2008: First doubles title
At the 2008 Australian Open, Zverev nearly upset 11th seed Tommy Robredo in the first round. He took the first two sets but went down in five. In June 2008, Zverev managed to secure his first ATP title victory by winning the doubles together with his partner Mikhail Youzhny at the Gerry Weber Open in Halle, Germany.

At the 2008 Wimbledon Championships, Zverev surprisingly reached the third round after wins over Alexander Peya and Juan Carlos Ferrero, but was then forced to retire in his third round match against Stan Wawrinka due to pain in his left thigh.

2009: Italian Open quarterfinal
In May, he reached the quarterfinals of the Italian Open, losing to world No. 2 Roger Federer in straight sets. He later helped Germany reach the final of the ARAG World Team Cup with teammates Nicolas Kiefer, Rainer Schüttler and Philipp Kohlschreiber. At the 2009 Wimbledon Championships, Zverev beat 25th seed Dmitry Tursunov in straight sets. He faced Philipp Petzschner in the second round and lost in five sets. He was nominated by Davis Cup captain Patrik Kühnen for the quarterfinal against Spain in Marbella. He lost his doubles match with Nicolas Kiefer to Feliciano López and Fernando Verdasco in four sets.

2010: First ATP final
Zverev began his comeback at the Brisbane International in January after a right wrist fracture. However, he lost to Australian wildcard Carsten Ball in straight sets. He made his next appearance at the Medibank International in Sydney where he lost in the first round of qualifying. At the 2010 Australian Open, he lost to Łukasz Kubot from Poland in straight sets.

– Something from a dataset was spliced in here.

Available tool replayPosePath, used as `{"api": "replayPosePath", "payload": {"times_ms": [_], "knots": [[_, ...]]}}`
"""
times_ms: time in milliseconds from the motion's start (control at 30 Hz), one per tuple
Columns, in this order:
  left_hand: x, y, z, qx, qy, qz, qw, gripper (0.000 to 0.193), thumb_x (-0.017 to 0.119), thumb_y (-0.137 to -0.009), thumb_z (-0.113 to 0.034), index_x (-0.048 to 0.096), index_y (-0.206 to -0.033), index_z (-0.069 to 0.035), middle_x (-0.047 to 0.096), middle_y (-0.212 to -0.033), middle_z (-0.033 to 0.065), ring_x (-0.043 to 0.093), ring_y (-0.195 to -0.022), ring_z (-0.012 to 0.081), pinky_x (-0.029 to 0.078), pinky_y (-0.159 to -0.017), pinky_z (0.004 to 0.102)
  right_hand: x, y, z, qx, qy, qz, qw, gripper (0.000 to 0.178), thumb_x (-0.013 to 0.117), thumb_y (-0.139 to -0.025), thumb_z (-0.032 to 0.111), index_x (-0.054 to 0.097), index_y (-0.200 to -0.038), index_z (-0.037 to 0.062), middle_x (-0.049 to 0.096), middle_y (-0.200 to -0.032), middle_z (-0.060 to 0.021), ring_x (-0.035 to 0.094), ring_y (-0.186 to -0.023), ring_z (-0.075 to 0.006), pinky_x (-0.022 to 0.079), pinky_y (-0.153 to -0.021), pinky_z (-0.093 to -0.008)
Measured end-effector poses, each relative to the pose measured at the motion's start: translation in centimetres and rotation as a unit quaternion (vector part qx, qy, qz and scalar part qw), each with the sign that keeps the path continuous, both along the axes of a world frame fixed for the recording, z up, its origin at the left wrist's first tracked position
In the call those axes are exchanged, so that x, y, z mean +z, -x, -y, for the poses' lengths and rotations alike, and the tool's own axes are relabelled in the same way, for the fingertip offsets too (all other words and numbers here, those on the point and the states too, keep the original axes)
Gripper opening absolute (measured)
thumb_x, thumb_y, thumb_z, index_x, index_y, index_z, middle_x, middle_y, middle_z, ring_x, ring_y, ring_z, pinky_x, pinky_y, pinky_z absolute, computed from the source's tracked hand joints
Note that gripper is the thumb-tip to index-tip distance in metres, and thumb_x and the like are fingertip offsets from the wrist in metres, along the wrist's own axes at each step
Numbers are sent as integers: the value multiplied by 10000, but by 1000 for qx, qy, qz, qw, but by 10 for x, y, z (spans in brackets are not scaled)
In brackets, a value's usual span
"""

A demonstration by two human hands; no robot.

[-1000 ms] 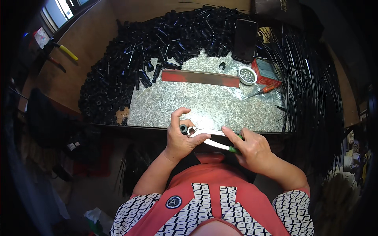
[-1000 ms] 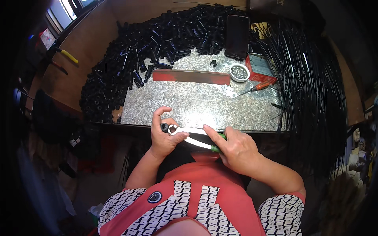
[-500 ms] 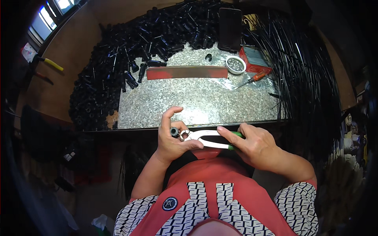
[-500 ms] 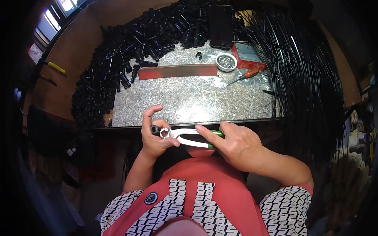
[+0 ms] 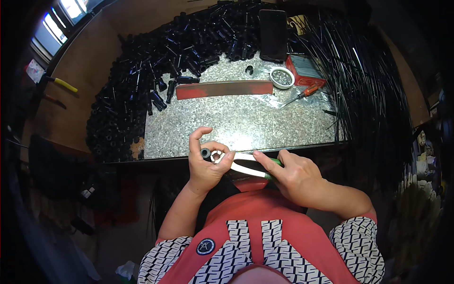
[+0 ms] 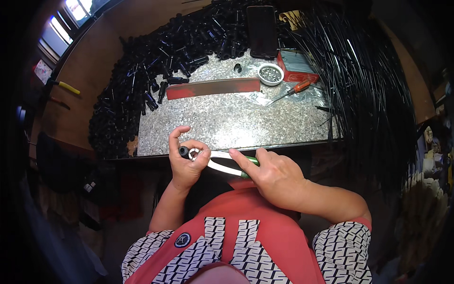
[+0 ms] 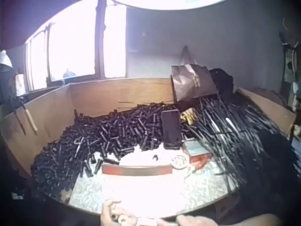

Zverev regained his form at the European indoor tournaments. In Marseille he reached the semifinal, defeating world No. 17 Tommy Robredo along the way. He lost to eventual champion Michaël Llodra. His good form carried on – he went on to win after saving a match point in his first round match in Delray Beach against Michael Russell before falling to Mardy Fish in two sets. He lost his opening match in Indian Wells. At the 2010 Sony Ericsson Open in Miami, Zverev was knocked out in the first round of qualifying. He would not win a main draw match in a tournament for the next seven weeks.
In preparation for Wimbledon he accepted a Wildcard into the 2010 Gerry Weber Open where he defeated Florent Serra and Jürgen Melzer before falling to Benjamin Becker.
Again, Zverev seemed to have found some form, but he was defeated by Andre Begemann in the first round of qualifying at Wimbledon.
Zverev then decided to enter more ATP Challenger Tour events and reached the quarterfinals of the Oberstaufen Challenger.
Despite being granted a wildcard into both Stuttgart and Hamburg, he could not manage to win more than one match.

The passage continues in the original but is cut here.